### EXERCISE AIM
Pull out of the data below the stretch of lines bounded by the one containing "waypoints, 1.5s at" and the one containing "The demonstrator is", both bounds included, unchanged.

Items listed in a dataset:
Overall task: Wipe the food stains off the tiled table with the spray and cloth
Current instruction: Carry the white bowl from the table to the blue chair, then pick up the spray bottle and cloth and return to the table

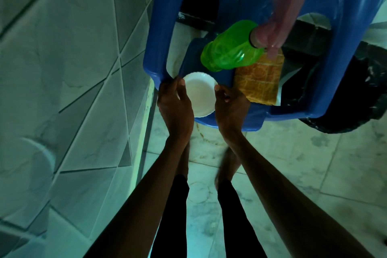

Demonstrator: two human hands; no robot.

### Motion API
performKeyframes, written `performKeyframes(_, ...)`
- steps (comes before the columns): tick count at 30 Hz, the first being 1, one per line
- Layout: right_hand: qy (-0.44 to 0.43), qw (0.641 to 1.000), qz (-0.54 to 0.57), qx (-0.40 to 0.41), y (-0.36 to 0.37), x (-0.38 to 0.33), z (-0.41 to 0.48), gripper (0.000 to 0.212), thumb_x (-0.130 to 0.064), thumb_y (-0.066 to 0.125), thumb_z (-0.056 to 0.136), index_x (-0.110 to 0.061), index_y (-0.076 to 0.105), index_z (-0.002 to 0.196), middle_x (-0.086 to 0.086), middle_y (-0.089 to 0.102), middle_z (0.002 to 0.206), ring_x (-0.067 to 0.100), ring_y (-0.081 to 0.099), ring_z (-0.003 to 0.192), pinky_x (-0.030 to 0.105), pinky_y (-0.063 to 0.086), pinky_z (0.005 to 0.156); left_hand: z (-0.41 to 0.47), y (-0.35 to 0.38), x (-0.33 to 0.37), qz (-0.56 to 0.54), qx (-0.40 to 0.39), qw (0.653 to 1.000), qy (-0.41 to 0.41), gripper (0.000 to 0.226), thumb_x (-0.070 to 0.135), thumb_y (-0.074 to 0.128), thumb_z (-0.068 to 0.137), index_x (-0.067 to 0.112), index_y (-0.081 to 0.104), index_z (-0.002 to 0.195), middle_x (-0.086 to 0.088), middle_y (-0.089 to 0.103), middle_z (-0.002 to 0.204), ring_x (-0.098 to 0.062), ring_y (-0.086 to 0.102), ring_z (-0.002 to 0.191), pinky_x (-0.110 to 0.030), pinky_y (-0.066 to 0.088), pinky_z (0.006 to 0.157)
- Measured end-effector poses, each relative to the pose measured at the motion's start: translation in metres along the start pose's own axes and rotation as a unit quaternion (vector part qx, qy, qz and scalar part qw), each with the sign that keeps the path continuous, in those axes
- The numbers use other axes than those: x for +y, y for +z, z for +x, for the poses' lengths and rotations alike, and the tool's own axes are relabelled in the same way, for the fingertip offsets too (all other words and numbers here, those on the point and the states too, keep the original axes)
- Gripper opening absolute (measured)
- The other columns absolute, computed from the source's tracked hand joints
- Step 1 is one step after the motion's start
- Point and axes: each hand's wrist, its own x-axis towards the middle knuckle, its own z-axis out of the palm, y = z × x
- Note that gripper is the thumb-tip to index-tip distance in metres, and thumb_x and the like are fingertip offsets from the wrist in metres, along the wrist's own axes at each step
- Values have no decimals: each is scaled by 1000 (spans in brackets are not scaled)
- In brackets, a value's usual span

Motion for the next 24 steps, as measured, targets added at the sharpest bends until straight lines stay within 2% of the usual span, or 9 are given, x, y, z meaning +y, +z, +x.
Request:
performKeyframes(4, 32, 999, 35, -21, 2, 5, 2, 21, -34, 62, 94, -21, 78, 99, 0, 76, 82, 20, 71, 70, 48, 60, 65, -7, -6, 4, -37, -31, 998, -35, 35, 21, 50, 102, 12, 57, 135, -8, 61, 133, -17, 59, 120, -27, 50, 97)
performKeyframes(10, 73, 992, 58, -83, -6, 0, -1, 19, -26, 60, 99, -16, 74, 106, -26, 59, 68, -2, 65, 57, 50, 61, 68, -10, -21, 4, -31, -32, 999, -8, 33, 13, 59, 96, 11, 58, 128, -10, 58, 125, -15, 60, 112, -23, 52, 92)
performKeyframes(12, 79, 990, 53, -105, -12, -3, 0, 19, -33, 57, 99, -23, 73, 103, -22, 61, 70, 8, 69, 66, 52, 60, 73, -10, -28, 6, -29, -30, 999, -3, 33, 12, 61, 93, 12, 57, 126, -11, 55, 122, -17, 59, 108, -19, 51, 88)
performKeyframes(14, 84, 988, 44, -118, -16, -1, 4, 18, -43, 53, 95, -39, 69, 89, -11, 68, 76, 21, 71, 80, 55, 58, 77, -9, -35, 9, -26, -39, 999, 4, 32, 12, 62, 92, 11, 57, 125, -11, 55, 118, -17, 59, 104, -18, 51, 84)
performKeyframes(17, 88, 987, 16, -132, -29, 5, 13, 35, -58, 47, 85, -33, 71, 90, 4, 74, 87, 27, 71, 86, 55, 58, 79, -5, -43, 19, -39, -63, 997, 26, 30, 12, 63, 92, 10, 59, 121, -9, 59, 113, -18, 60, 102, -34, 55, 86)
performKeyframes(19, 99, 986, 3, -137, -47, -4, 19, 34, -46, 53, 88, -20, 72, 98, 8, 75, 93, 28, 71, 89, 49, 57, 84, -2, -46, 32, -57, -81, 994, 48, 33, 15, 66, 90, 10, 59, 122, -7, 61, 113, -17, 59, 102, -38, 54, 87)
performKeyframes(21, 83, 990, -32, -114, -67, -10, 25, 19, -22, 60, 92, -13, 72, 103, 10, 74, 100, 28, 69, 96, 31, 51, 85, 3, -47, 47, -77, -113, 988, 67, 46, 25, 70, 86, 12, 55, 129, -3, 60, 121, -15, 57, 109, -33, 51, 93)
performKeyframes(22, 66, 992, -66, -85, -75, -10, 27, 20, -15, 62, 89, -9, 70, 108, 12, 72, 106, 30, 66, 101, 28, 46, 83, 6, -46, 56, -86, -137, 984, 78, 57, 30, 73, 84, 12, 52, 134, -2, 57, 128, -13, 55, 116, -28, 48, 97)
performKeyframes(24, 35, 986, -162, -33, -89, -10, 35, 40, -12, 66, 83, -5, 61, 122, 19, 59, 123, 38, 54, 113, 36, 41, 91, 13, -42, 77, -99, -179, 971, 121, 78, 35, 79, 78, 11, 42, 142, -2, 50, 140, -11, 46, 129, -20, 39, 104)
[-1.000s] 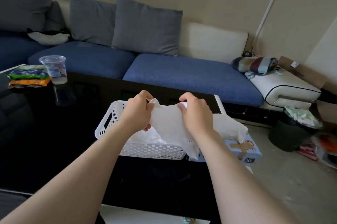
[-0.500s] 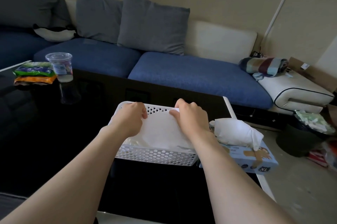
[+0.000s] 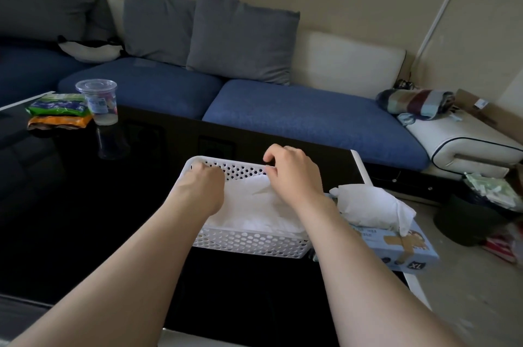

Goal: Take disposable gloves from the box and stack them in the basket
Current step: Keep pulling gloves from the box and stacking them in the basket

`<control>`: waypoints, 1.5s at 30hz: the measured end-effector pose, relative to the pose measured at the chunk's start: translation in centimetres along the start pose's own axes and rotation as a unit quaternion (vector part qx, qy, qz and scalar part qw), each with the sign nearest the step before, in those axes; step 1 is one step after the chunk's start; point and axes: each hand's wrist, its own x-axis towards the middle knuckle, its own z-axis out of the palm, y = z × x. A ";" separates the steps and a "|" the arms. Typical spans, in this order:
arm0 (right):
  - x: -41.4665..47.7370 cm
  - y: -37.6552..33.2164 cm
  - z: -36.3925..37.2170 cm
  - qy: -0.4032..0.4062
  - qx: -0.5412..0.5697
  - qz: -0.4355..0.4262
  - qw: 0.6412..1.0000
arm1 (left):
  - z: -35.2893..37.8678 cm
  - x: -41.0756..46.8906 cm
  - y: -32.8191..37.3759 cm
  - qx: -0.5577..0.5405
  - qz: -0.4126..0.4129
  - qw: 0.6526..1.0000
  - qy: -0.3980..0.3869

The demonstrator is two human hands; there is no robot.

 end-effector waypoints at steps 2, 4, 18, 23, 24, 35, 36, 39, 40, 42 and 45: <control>-0.2 -0.4 -1.2 -0.108 0.014 -0.003 0.994 | -0.4 -0.4 0.7 0.058 0.007 0.998 0.007; -0.6 -0.8 -2.3 -0.242 0.009 0.019 0.970 | -0.5 -0.4 1.1 0.098 0.027 0.995 0.022; -2.5 0.0 -2.0 -0.404 0.000 0.042 0.914 | 1.9 1.6 1.4 0.020 0.056 0.990 -0.130; -2.9 0.9 -4.3 -0.272 0.080 0.067 0.957 | 1.6 1.6 3.2 -0.043 0.115 0.992 0.001; -3.0 1.3 -4.8 -0.234 0.083 0.079 0.966 | 1.4 1.5 3.7 -0.064 0.123 0.990 0.021; -5.7 8.4 -8.3 -0.010 -0.051 0.229 0.972 | 1.3 -0.6 9.6 -0.159 0.263 0.951 0.010; -6.0 9.0 -8.3 -0.022 -0.052 0.234 0.971 | 1.3 -0.8 10.0 -0.166 0.274 0.947 0.007; -6.6 10.4 -8.3 -0.035 -0.026 0.237 0.970 | 1.7 -1.1 11.3 -0.169 0.301 0.938 0.004; -6.8 10.7 -8.4 -0.038 -0.012 0.235 0.971 | 1.9 -1.2 11.8 -0.169 0.307 0.937 0.002; -7.1 11.4 -8.6 -0.052 0.005 0.223 0.973 | 2.3 -1.3 12.6 -0.160 0.313 0.936 0.000; -7.5 12.2 -8.5 -0.075 0.034 0.189 0.978 | 2.8 -1.2 13.6 -0.152 0.307 0.939 0.001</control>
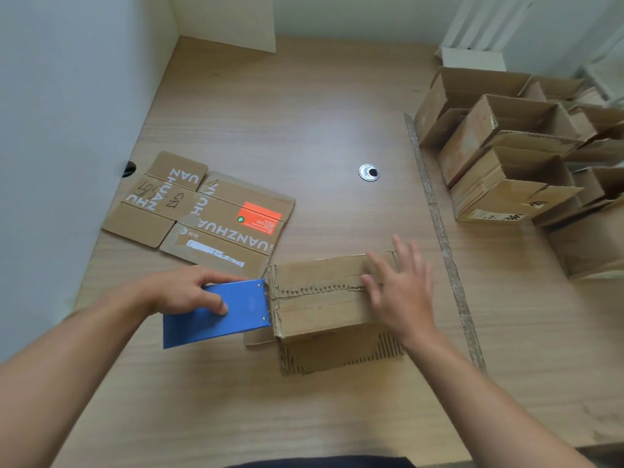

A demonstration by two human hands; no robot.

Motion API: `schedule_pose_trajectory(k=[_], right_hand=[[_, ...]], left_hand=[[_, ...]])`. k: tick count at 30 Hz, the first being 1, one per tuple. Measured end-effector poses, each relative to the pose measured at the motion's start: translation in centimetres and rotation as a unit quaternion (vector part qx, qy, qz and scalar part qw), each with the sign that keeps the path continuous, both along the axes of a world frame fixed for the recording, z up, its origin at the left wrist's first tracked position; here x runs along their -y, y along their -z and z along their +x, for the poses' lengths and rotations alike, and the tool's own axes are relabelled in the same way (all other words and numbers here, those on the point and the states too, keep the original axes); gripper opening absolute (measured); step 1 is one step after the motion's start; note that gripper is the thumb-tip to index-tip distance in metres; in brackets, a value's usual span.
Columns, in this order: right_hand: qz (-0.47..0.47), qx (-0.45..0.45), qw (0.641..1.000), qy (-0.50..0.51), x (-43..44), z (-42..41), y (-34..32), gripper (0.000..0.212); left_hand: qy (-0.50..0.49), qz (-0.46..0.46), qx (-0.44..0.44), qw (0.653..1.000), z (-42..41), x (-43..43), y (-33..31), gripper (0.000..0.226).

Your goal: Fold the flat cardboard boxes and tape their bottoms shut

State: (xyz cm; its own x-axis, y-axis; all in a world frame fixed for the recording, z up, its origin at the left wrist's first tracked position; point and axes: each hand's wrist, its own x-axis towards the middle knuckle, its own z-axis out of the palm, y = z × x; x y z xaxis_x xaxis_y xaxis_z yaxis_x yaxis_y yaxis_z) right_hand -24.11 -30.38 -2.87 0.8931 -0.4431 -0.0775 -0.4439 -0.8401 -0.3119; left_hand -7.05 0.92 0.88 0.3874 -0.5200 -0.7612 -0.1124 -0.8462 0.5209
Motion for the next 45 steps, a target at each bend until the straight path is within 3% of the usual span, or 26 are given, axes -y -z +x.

### RESPONSE AREA
`<control>`: waypoints, 1.5s at 30hz: the measured end-effector pose, relative to the pose measured at the chunk's start: translation in centimetres along the start pose's own axes and rotation as a unit quaternion (vector part qx, qy, qz and scalar part qw), each with the sign nearest the step before, in those axes; step 1 is one step after the chunk's start; point and axes: each hand's wrist, its own x-axis towards the middle knuckle, its own z-axis out of the palm, y = z × x. A ";" separates the steps and a "|" the arms. Typical spans, in this order:
arm0 (right):
  - x: -41.4665..47.7370 cm
  - y: -37.6552..33.2164 cm
  - z: -36.3925..37.2170 cm
  - qy: -0.4032..0.4062
  - qx: -0.5412..0.5697
  - qz: -0.4355..0.4262
  - qw: 0.6412..1.0000
arm1 (left):
  - z: -35.2893..37.8678 cm
  - x: -41.0756..46.8906 cm
  - y: -32.8191..37.3759 cm
  - qx: -0.5577..0.5405
  - qz: -0.4126..0.4129
  - qw: 0.6526..1.0000
  - qy: -0.3980..0.3869

The demonstrator is two human hands; there is no robot.

This exercise has now been fully answered.